| MATERIAL PROVIDED |

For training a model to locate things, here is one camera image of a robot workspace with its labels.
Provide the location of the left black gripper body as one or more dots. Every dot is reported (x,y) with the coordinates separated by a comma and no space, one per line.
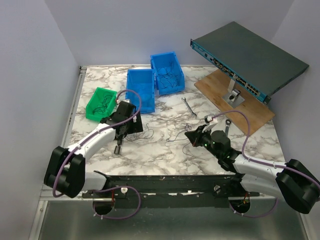
(133,127)

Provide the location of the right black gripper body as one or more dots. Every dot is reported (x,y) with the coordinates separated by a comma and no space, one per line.
(201,138)

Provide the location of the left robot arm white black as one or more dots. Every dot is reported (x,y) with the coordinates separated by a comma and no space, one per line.
(66,171)

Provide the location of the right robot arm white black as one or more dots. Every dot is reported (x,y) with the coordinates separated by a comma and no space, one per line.
(289,181)

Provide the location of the small silver wrench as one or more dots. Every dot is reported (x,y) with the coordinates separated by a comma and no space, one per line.
(193,115)

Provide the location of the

| WHAT IS EXPECTED |
Return a verbatim transcription of the data, omitting all images.

| WRITTEN RESPONSE |
For training a model to locate things, here is one camera image of a robot workspace with its labels.
Provide the location of the left black gripper body as one or more dots. Every dot is reported (x,y) with the coordinates separated by a comma and no space, one per line.
(133,127)

Provide the location of the right black gripper body as one or more dots. Every dot is reported (x,y) with the coordinates separated by a comma and no space, one per line.
(201,138)

Provide the location of the left robot arm white black as one or more dots. Every dot is reported (x,y) with the coordinates separated by a comma and no space, one per line.
(66,171)

Provide the location of the right robot arm white black as one or more dots. Every dot is reported (x,y) with the coordinates separated by a comma and no space, one per line.
(289,181)

Provide the location of the small silver wrench as one or more dots. Every dot is reported (x,y) with the coordinates separated by a comma and no space, one per line.
(193,115)

Provide the location of the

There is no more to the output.